Technical References

Controls whether the server should prefer unicasting or
relaying DHCPv6 Reconfigure messages.
If false (the default), the server prefers to unicast
Reconfigure messages if the client has one or more valid
statefully assigned addresses.
If true, the server prefers to send Reconfigure messages
via the relay agent unless no relay agent information is
available.
Note: When you use this attribute, consider that:
- In networks where the DCHPv6 server cannot communicate
directly with its client devices?for example, where
firewalls are in place?set this value to true.
- The DHCPv6 server does not use embedded and named
policies configured on a client when it evaluates
this attribute.
- The relay agent cannot be used if the Relay-Forw message
came from a link-local address.
reverse-dnsupdate nameref(DnsUpdateConfig)
Specifies the name of the update configuration that determines
which reverse zones to include in a DNS update.
server-lease-time time
Tells the server how long a lease is valid. For more frequent
communication with a client, you might have the server consider
leases as leased for a longer period than the client considers them.
This also provides more lease-time stability. This value is not used
unless it is longer than the lease time in the dhcp-lease-time option
found through the normal traversal of policies.

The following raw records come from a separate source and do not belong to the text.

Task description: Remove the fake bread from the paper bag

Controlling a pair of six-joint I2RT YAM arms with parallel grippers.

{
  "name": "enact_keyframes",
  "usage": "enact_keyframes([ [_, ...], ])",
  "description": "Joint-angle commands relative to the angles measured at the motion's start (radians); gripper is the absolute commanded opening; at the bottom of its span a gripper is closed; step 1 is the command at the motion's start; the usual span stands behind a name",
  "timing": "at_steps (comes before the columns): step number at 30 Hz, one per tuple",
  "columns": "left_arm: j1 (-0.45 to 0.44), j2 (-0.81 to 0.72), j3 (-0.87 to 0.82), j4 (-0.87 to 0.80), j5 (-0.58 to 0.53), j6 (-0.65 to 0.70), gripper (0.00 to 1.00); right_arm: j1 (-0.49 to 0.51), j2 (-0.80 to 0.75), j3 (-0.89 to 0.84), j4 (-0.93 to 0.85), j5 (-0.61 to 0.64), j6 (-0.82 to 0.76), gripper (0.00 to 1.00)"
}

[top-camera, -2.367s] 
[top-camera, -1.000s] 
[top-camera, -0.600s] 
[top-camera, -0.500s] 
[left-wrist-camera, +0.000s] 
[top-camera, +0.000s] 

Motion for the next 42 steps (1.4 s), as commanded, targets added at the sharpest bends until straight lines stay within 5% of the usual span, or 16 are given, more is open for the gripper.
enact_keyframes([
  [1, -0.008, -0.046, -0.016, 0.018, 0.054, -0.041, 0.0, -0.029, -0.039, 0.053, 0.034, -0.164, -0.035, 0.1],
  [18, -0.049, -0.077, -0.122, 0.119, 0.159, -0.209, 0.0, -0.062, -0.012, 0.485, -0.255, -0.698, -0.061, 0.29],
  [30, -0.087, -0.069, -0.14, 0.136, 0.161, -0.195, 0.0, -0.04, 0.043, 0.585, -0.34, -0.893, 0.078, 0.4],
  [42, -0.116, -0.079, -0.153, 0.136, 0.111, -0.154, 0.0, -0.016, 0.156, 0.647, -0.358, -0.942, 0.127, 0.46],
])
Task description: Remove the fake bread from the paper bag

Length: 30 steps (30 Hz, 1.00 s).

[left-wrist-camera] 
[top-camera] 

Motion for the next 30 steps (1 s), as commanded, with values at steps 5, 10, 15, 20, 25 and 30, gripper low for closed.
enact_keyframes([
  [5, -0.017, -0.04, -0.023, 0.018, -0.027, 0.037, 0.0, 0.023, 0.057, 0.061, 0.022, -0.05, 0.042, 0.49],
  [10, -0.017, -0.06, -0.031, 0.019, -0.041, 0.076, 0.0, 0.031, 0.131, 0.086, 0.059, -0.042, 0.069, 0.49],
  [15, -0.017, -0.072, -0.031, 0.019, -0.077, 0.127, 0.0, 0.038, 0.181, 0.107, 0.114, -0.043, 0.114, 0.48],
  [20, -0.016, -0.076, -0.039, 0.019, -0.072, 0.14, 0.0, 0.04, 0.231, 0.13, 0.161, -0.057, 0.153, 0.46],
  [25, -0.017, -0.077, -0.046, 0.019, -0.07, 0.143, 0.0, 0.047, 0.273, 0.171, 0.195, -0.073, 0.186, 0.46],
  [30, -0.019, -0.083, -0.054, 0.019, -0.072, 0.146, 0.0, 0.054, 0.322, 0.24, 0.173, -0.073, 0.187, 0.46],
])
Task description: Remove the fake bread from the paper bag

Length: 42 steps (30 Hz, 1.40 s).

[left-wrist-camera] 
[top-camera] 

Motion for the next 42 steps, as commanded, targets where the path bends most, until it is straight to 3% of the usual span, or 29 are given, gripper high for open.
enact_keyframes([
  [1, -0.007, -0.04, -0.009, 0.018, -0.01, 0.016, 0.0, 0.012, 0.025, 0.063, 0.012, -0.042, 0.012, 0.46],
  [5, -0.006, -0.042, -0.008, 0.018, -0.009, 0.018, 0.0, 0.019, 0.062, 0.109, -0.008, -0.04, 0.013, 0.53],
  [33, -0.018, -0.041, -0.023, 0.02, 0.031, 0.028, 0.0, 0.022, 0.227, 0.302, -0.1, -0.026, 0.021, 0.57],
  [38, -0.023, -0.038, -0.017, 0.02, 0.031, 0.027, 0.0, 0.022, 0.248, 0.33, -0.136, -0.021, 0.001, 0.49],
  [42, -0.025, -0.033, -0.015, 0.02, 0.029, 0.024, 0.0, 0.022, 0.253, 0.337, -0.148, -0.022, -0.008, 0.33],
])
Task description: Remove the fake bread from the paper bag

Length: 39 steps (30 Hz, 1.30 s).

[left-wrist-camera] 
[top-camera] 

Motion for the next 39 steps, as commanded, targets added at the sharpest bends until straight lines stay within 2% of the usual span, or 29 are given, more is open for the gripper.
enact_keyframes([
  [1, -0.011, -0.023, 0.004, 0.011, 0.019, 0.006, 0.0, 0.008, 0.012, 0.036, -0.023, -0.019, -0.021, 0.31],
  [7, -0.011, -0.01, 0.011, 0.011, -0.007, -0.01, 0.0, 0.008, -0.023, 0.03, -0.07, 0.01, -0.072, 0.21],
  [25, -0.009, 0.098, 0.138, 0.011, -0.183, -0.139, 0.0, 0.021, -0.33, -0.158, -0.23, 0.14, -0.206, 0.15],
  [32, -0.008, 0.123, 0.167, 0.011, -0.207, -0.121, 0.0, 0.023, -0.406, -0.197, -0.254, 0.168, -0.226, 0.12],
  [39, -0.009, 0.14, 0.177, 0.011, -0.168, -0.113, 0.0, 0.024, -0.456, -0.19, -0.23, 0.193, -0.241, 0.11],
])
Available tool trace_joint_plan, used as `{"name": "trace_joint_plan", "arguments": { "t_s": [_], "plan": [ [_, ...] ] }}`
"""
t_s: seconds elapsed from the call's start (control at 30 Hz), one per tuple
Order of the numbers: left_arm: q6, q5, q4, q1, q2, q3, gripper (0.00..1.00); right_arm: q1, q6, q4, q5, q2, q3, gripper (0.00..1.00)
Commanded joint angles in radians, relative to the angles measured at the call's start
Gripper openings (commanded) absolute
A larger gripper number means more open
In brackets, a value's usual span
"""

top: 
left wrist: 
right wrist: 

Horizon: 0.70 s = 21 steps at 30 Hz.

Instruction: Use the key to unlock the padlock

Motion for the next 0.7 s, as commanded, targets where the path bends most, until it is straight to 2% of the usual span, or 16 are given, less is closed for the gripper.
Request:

split-lease-times bool default = disabled
Specifies a value that the DHCP server might use internally to
affect lease times.
If enabled, the DHCP server still offers clients lease times that
reflect the configured lease-time option from the appropriate
policy; but the server bases its decisions regarding expiration
on the 'server-lease-time' value.
unavailable-timeout time default = 24h
Permits the server to make a lease unavailable for the time specified
and then to return the lease to available state. If there is no value
configured in the system_default_policy, then the default is
86400 seconds (or 24 hours).
use-client-id-for-reservations bool default = off
Controls how the server database checks for reserved IP
addresses.
By default, the server uses the MAC address of the DHCP client as the
key for its database lookup. If this attribute is set to true
(enabled), then the server does the check for reserved
addresses using the DHCP client-id, which the client usually sends.
In cases where the DHCP client does not supply the client-id, the
server synthesizes it, and uses that value.